Bitcoin continued to grow in popularity until 2018 when the market crashed from an all time high of $18,000 per coin. There are several competitors to Bitcoin. Some have addressed transaction speed and cost, two criticisms that Bitcoin has repeatedly faced.

It is yet to be seen if one Cryptocurrency will overtake the rest or if an ecosystem of hundreds of currencies will continue to grow further. Some investors believe Bitcoin is a scam while others such as Jack Dorsey are very positive about its usefulness and future growth. Many governments are looking into issuing their own digital currency and large corporations are working on cryptocurrencies that are less volatile or altogether stable.

Graph showing how Bitcoin is superior to dollars and gold as currency
Our graph shows that while the US Dollar solved some shortcomings of using gold as a currency, Bitcoin is superior to both.

Many stable coins like the Dao, Tether and USDC are tied directly to the value of the U.S. dollar. Facebook is developing a less volatile coin the Libra for use across the world.

Many governments have already started regulating cryptocurrency. The European Union plans on having comprehensive cryptocurrency regulations by 2024.

When compared to gold, the US dollar, and other currencies Bitcoin is seemingly superior in every way.

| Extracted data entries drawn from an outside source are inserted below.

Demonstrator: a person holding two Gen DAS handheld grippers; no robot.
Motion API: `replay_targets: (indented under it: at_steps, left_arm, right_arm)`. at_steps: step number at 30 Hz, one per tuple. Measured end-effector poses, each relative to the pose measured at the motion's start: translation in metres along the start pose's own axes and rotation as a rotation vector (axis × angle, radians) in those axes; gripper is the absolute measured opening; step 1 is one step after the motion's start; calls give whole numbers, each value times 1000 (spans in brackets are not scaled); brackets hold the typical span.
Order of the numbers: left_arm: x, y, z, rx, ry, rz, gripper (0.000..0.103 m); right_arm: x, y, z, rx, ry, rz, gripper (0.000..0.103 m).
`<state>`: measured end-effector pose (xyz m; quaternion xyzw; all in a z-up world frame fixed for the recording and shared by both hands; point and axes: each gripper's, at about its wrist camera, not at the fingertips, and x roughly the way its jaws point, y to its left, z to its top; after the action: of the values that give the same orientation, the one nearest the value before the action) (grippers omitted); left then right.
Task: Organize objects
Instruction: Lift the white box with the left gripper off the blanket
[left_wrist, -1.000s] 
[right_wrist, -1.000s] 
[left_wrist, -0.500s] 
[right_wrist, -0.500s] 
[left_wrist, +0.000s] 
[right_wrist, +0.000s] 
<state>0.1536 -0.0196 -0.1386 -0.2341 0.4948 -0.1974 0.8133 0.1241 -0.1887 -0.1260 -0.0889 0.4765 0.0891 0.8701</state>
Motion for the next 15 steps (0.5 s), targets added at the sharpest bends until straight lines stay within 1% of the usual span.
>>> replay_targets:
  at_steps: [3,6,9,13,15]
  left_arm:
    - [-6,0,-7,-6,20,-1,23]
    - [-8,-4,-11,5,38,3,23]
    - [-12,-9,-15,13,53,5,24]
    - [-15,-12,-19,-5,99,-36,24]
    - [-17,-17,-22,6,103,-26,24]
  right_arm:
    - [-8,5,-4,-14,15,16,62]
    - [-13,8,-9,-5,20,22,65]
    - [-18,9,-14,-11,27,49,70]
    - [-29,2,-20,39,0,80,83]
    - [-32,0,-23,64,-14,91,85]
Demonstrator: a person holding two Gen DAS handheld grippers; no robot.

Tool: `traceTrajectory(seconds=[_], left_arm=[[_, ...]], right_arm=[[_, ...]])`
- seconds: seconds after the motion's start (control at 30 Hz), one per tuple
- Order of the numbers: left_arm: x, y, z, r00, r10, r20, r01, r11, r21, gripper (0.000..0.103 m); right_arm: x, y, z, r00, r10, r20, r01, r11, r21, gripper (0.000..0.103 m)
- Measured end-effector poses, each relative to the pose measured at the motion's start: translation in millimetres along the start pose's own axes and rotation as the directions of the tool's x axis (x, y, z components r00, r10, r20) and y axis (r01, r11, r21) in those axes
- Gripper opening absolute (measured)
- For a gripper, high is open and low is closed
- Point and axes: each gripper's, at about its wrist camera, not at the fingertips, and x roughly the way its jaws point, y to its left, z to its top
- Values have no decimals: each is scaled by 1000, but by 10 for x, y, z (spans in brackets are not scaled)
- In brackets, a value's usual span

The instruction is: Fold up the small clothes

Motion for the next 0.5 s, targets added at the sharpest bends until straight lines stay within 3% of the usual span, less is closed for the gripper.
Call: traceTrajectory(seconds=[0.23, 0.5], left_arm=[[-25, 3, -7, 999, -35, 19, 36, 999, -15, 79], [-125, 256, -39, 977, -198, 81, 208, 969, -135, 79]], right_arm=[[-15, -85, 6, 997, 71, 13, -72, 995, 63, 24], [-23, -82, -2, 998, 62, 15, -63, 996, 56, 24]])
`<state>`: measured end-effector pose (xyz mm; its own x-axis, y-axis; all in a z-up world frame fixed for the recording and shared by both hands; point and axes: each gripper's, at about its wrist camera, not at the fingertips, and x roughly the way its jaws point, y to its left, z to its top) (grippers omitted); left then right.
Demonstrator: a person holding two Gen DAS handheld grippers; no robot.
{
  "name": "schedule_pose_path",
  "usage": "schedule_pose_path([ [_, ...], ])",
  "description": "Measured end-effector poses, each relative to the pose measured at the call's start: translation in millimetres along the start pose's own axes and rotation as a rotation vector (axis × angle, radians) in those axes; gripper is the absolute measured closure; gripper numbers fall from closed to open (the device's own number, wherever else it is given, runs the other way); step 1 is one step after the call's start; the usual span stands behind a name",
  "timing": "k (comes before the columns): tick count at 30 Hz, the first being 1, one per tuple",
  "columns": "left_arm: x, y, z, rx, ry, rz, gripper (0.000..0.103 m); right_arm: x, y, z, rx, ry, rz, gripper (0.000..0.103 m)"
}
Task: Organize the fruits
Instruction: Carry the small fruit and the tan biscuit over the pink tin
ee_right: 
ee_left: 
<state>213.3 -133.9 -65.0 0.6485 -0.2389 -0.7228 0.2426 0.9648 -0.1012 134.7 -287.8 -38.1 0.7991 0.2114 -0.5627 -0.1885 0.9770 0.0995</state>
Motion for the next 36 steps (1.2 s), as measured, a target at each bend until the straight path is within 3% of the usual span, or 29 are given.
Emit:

  • Scarcity – Bitcoin’s inflation is hard coded into the software. It is completely predictable and relatively low. There will only ever be 18 million Bitcoin unless users vote to change the supply.
  • Recognizability – Your wallet confirms the authenticity of Bitcoin and the transfer is verifiable on the blockchain.
  • Divisibility – As a digital currency Bitcoin is infinitely divisible. Most holders only hold a fraction of a whole coin.
  • Can substitute fractions for a whole – It is as easy to reconstitute as it is to divide.
  • Ease of Transportation – What you actually own is a key that grants access to the blockchain. It is possible to memorize your key, making it unnecessary to carry any physical representation of your wealth. You could also write the key onto a slip of paper or encode it. You can transport billions of dollars in the same weight and volume of a single US dollar.

People that are unfamiliar with Bitcoin do not realize that its value is similar to the US dollar in that it is tied to others accepting it as a legitimate form of payment. It is similar to gold in that it is ultimately scarce.

This scarcity, and ultimately their underlying value, is defined by the limited available supply and the labor required to extract each. This “proof of work” is exhibited by the back breaking labor a gold miner went through to dig the gold from the earth and both the electricity and computations used by computers to mine Bitcoin.

The Future of Currency

We have been transitioning to digital transactions for the past several decades with the Visa network, wire transfers, and online shopping. New cryptocurrencies add extra layers of security and verifiability while taking control from financial institutions and giving it to the users of the network.

Many governments will not want to part with their ability to manage fiscal crises simply by printing more money, but increasing federal debt and a growing distrust in centralized power has created an ecosystem where they may soon have no choice.

One way or the other we are likely to switch to currencies which are primarily digital in the next 2 decades.

Still most people believe that there will always be a place for gold and silver unless scientists discover ways to replicate them on a molecular level.

No matter what people will always need  currencies to make transactions more efficient and store wealth whether we use Bitcoin, paper dollars, or cowrie shells.

One comment

  1. Excellent article. Everyone should read about the history of money as most people don’t understand the value of paper money is agreed and no guarantee of a reliable future value because of the endless exploitation of the printer.